TASK ITEM:
Return the data below exactly, but only from the line containing "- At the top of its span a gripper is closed" through the line containing "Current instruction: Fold", with both of those lines included.

[Source records]

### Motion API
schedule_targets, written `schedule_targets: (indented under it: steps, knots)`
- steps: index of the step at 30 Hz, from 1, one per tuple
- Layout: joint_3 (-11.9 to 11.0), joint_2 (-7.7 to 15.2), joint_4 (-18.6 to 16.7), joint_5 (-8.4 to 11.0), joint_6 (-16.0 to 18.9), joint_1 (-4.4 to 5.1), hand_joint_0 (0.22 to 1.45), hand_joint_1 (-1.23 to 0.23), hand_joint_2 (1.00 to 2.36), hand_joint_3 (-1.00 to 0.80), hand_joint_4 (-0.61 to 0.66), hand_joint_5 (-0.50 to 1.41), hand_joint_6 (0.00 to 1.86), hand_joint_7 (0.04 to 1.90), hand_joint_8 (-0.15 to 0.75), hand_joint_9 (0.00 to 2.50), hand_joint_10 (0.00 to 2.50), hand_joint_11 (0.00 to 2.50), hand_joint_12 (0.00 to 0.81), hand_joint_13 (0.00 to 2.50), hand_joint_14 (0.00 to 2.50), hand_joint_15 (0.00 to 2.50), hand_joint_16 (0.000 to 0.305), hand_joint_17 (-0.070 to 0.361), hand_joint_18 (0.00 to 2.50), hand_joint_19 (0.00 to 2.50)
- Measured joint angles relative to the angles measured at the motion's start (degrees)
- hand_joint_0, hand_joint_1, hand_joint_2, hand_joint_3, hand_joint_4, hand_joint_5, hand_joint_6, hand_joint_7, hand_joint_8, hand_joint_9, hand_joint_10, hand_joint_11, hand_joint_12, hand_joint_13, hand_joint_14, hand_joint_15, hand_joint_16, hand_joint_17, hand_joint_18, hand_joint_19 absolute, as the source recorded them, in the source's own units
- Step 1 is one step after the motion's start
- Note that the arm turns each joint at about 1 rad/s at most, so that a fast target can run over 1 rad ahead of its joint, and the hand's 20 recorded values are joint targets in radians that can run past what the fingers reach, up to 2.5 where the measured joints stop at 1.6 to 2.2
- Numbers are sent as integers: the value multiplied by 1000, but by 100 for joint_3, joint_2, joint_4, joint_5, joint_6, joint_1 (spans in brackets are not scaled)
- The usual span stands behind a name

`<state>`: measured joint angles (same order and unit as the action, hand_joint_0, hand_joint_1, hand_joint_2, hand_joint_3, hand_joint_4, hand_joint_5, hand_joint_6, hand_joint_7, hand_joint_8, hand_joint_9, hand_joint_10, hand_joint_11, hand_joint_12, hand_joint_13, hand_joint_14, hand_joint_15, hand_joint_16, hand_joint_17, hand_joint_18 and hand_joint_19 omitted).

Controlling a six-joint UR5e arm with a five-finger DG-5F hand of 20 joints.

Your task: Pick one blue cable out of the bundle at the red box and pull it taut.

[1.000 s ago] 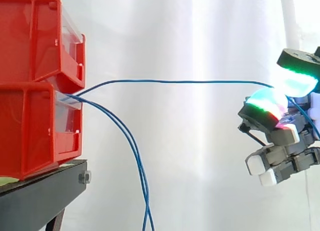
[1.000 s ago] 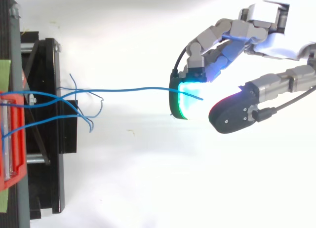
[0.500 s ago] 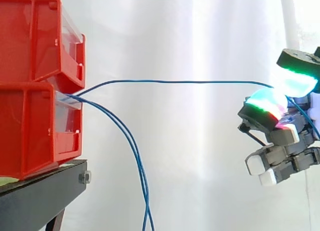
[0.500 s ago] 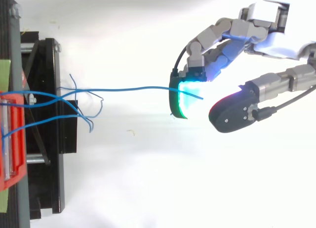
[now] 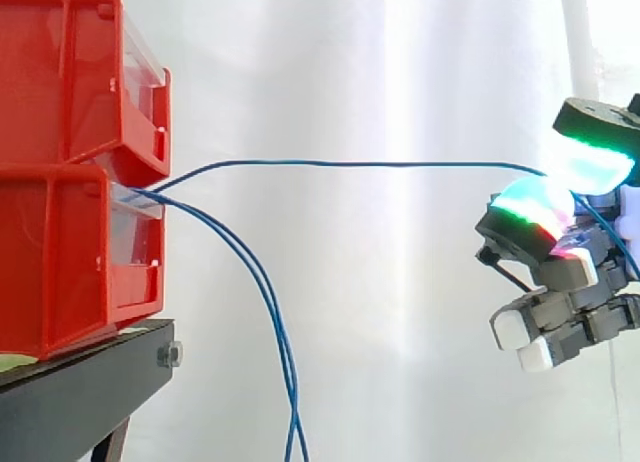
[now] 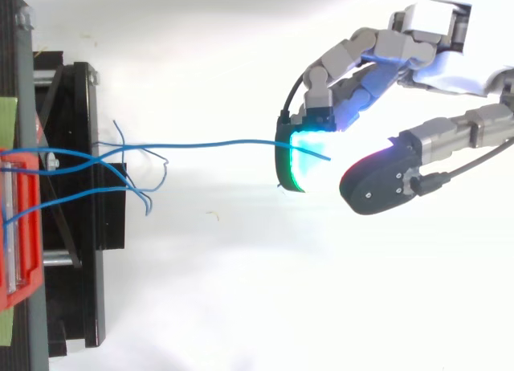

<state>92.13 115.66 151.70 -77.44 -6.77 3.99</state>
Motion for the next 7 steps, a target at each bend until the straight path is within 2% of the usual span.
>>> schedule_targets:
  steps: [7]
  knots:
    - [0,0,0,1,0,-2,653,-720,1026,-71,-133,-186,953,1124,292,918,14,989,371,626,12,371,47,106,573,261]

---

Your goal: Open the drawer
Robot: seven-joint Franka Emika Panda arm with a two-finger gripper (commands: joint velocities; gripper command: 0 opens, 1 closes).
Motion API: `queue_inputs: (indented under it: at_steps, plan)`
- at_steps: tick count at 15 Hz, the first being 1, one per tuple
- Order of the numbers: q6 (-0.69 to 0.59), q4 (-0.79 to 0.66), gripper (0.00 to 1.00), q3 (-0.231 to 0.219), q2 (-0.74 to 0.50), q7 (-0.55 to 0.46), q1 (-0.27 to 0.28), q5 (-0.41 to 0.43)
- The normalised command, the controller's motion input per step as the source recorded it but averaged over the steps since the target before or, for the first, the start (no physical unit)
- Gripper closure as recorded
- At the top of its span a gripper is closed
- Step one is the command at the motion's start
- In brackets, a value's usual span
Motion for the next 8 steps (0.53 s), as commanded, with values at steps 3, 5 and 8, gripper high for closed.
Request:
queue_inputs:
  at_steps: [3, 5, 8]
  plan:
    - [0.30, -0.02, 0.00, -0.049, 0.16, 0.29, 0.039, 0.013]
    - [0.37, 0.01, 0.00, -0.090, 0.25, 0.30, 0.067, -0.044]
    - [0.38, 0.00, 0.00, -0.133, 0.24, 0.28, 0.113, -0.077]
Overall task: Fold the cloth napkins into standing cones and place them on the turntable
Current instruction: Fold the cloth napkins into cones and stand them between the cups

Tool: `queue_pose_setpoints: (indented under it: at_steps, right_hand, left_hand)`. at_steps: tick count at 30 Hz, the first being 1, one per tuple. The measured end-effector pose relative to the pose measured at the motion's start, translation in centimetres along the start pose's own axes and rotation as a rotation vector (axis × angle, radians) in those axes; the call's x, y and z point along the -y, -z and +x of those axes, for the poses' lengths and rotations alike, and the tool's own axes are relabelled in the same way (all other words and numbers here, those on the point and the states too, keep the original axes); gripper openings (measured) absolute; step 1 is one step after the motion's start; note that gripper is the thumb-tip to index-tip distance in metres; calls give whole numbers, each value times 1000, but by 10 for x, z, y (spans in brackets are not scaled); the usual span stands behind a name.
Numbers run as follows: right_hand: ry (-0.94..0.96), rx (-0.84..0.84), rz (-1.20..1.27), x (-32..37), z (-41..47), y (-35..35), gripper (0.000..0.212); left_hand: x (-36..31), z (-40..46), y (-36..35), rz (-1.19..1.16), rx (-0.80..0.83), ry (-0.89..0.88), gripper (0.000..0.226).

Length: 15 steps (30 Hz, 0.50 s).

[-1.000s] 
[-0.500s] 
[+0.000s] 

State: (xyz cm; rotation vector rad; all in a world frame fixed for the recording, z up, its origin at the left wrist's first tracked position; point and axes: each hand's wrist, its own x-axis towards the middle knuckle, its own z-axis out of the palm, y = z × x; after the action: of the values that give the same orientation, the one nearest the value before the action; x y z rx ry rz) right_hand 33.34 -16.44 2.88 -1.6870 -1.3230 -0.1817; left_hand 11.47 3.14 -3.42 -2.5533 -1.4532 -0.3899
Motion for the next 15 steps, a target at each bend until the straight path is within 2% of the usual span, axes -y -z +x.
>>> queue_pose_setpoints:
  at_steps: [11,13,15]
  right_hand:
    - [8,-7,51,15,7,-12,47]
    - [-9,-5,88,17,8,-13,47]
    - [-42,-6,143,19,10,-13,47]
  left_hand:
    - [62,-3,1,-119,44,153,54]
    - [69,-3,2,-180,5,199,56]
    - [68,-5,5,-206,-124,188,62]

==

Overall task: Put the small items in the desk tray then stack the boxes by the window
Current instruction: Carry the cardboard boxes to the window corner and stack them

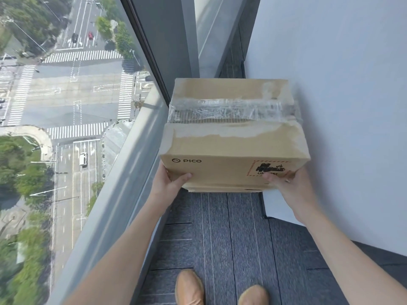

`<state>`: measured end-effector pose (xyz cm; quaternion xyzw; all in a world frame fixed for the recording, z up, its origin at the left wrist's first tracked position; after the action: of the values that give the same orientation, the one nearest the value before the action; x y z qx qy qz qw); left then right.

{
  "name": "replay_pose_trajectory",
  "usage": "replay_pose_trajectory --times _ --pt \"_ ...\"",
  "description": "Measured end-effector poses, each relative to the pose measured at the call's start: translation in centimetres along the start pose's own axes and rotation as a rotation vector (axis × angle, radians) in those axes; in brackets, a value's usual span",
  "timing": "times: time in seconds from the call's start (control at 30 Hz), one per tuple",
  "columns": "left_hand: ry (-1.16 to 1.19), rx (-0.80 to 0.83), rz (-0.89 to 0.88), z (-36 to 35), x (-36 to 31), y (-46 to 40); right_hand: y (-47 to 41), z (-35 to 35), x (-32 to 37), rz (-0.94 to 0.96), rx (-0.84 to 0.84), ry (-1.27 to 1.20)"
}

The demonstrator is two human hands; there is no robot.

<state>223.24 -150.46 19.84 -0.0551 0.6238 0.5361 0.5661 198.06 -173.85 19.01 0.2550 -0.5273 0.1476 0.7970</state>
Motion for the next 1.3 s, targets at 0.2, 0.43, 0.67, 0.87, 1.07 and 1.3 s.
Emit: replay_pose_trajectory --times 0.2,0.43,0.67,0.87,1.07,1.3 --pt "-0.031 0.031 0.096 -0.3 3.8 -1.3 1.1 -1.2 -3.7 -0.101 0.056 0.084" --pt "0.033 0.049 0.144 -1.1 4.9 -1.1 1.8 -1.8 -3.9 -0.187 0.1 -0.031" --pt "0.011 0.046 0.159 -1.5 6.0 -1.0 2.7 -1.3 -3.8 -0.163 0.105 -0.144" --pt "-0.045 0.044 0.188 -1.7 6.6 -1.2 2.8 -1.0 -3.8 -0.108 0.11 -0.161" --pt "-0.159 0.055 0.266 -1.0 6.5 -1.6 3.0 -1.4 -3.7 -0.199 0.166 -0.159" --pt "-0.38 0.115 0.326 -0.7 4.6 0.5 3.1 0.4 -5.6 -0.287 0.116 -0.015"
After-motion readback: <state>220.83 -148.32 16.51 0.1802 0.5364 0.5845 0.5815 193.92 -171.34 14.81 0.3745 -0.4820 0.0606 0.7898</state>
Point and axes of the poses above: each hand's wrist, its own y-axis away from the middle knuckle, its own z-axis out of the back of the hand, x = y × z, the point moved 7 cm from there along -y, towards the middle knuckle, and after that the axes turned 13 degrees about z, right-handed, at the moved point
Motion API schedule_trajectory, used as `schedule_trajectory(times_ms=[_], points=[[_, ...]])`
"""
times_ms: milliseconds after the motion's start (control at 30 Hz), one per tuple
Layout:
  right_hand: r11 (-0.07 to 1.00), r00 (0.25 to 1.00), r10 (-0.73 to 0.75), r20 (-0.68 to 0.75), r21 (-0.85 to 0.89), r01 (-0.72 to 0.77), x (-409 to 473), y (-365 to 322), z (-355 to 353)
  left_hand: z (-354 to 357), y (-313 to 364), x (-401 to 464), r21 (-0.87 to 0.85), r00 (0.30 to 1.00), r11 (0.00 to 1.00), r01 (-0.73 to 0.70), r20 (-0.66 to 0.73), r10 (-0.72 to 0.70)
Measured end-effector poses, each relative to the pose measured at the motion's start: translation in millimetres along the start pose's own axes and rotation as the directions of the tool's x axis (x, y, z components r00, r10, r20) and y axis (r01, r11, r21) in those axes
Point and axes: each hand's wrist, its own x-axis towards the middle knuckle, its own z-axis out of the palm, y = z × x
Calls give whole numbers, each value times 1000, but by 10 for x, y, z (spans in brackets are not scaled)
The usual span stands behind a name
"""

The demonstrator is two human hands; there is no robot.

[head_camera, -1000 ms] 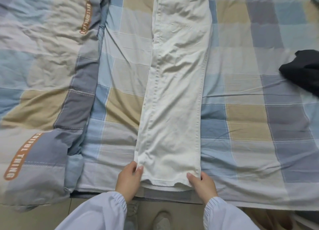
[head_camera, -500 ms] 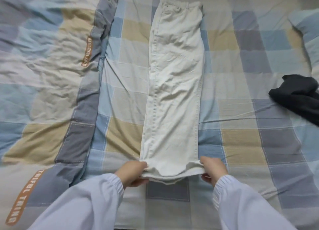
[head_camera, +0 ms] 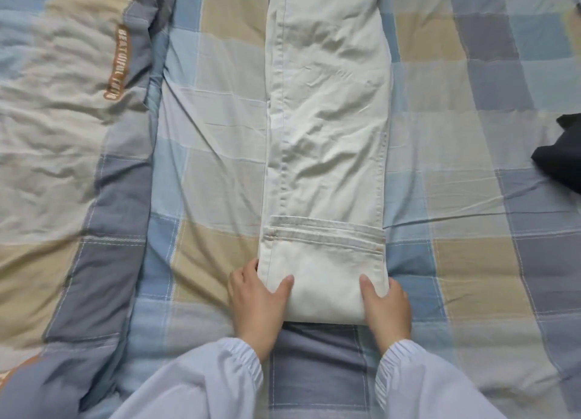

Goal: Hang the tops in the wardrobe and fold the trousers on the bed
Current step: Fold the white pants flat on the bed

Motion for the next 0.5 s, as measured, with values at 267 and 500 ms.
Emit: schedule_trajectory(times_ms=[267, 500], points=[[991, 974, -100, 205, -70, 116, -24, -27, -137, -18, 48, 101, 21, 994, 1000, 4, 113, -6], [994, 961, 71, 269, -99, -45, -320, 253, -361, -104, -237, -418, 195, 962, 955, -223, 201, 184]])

SOLUTION:
- At the top of its span a gripper is closed
- Step one is the command at the motion's start
- In brackets, a value's usual span
Motion for the next 8 steps (0.53 s), as commanded, with values at steps 3, 5 and 8, gripper high for closed.
Request:
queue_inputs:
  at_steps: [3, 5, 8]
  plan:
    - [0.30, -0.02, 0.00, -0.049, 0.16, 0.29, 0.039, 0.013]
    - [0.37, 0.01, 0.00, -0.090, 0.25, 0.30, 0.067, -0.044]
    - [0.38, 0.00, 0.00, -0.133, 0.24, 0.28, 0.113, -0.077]
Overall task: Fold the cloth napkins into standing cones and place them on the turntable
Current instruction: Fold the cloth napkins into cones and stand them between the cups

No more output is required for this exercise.